The topic of the precautionary principle came up in a recent email stream, not specifically about its use in soils, but still it got me thinking about the current dichotomy between academics and commercializers in the world of biochar.
The Precautionary Principle states that if something might be harmful to people or planet, it shouldn’t be done until research shows that it is not harmful. Better safe than sorry. Generally speaking this is an excellent way to live and many governments understandably make policy using this principle. However I would suggest that the precautionary principle should not be viewed in absolute terms, nor should it be viewed in a vacuum.
Absolute terms means that something is either known or it is not known. However in reality, there are degrees of certainty, or degrees of knowledge, by individuals, by cultures, by scientists, etc. There are also differing levels of comfort with risk. Scientists tend to be on the more conservative end of the risk spectrum while those in Commerce, especially entrepreneurs, tend to be on the opposite end of the risk tolerance scale. When it comes to biochar use in soils, a lot is known about it, yet a lot still has to be discovered. Many scientists are uneasy with how quickly biochar is being brought to market while at the same time many companies and entrepreneurs are frustrated by how slow it is to take off in the marketplace.
However, applying the notion of the precautionary principle regarding biochar use in soils without taking into consideration the bigger picture of what is happening in the world at this point in history is not exactly holistic thinking.
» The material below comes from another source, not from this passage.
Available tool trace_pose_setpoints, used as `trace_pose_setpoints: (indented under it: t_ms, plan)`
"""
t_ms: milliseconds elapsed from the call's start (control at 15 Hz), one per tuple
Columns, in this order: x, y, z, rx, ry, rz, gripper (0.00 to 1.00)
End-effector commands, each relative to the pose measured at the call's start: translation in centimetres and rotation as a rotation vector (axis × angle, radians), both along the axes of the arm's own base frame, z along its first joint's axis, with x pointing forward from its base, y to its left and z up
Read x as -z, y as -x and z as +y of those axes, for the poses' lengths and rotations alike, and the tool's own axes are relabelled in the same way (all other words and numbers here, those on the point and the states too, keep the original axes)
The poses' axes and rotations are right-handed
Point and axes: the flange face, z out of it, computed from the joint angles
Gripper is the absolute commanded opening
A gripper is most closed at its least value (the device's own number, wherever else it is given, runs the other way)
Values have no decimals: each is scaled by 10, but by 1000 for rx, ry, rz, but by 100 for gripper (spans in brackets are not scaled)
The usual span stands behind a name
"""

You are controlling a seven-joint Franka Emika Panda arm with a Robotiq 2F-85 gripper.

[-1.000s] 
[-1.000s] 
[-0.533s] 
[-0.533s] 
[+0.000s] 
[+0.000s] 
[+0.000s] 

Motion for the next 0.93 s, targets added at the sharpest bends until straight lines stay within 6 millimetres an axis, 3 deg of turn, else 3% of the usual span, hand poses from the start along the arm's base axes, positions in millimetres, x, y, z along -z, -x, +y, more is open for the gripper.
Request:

The vast majority of climate scientists tell us we must rebalance atmospheric carbon very, very quickly or the future for humanity will be unpredictable, to say the least. Reducing emissions on a global scale will require, it has been said by others, an effort similar to the Apollo Program. And yet more than mere reductions in emissions will be needed to quickly and effectively rebalance CO2 levels. We need to sequester carbon. Safely. Quickly. And soon.
I certainly have no desire to see soils tainted by toxic biochars (yes there are some out there), but civilizations have been adding biochar to soils for millennia with mostly beneficial effects. Caution is definitely warranted but an overabundance of caution, could limit the chances of biochar being able to make a material impact on rebalancing carbon levels. Let’s keep that in mind when applying the precautionary principle to biochar.
Sharing the news about where biochar is not working or how to avoid making biochars that might have ill effects is never something that those selling biochar are comfortable with. But in the long run, it might be helpful so that we can improve the chances of achieving the longer term goal of carbon rebalancing and improved food security.